The opinion of the court was delivered by: Sue E. Myerscough, U.S. District Judge:
Wednesday, 31 October, 2012 04:29:50 PM Clerk, U.S. District Court, ILCD
A Jersey County Court Judge has found Plaintiff "not 'not guilty'" on a pending criminal charge of murdering his father. The Judge has ordered Plaintiff to undergo treatment in a secure setting until March 30, 2016. (Jersey Circuit Court Order dated 3/30/11, attached to Complaint.) Plaintiff's Complaint is difficult to understand, but, reading the Complaint and the exhibits together, Plaintiff appears to be challenging the Judge's order and seeking damages for his confinement in the McFarland Mental Health Center.
28 U.S.C. § 1915A(b) requires the Court to review a complaint in which a prisoner seeks relief from a governmental entity or officer, and to dismiss the complaint if no legal claim is stated.
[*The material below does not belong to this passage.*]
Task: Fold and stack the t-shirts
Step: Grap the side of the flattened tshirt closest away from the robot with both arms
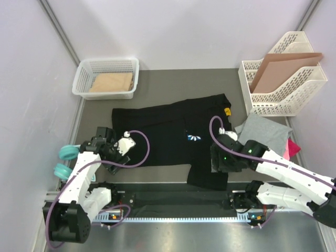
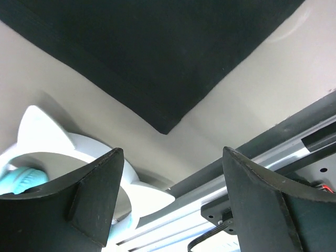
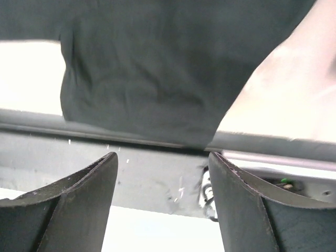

Plaintiff is considered a "prisoner" under this statute because he is detained and criminal charges are pending against him. 28 U.S.C. §1915A(c).
Plaintiff's challenge to his custody cannot proceed as an action under 42 U.S.C. § 1983. The federal route for challenging custody is through a habeas corpus action after the exhaustion of state court remedies. This is true even if Plaintiff seeks only money damages. See Simpson v. Nickel, 450 F.3d 303, 307 (7th Cir. 2006)("Only after the custody is over may the prisoner use § 1983 to seek damages against persons who may have been responsible [for the illegal custody]; indeed, the § 1983 claim does not accrue until the custody ends."). In other words, Plaintiff must challenge his detention in state court first and pursue all possible appeals or other remedies available in the state court system before filing a habeas petition in federal court. An action for damages will not accrue until Plaintiff has successfully invalidated his confinement. Heck v. Humphrey, 512 U.S. 477, 487 (1994). Conversion of this case into a habeas corpus is not appropriate, particularly since the Court cannot discern any violations of federal law from Plaintiff's allegations and no plausible inference arises that Plaintiff has exhausted his state court remedies.
1) Plaintiff's complaint is dismissed for failure to state a claim pursuant to Fed. R. Civ. P. 12(b)(6) and 28 U.S.C. § 1915A. This case is closed. The clerk is directed to enter a judgment pursuant to Fed. R. Civ. P. 58.
2) This dismissal shall count as one of the plaintiff's three allotted "strikes" pursuant to 28 U.S.C. Section 1915(g). 28 U.S.C. § 1915(g) prohibits a prisoner from bringing an action or appeal in forma pauperis if that prisoner has had at least three prior actions or appeals dismissed as frivolous, malicious, or for failure to state a claim. The Clerk of the Court is directed to record Plaintiff's strike in the three-strike log.
3) If Plaintiff wishes to appeal this dismissal, he must file a notice of appeal with this Court within 30 days of the entry of judgment. Fed. R. App. P. 4(a). A motion for leave to appeal in forma pauperis should set forth the issues Plaintiff plans to present on appeal. See Fed. R. App. P. 24(a)(1)(C). If Plaintiff does choose to appeal, he will be liable for the $455 appellate filing fee irrespective of the outcome of the appeal. He may also incur another "strike" if his appeal is dismissed as frivolous, malicious, or for failure to state a claim.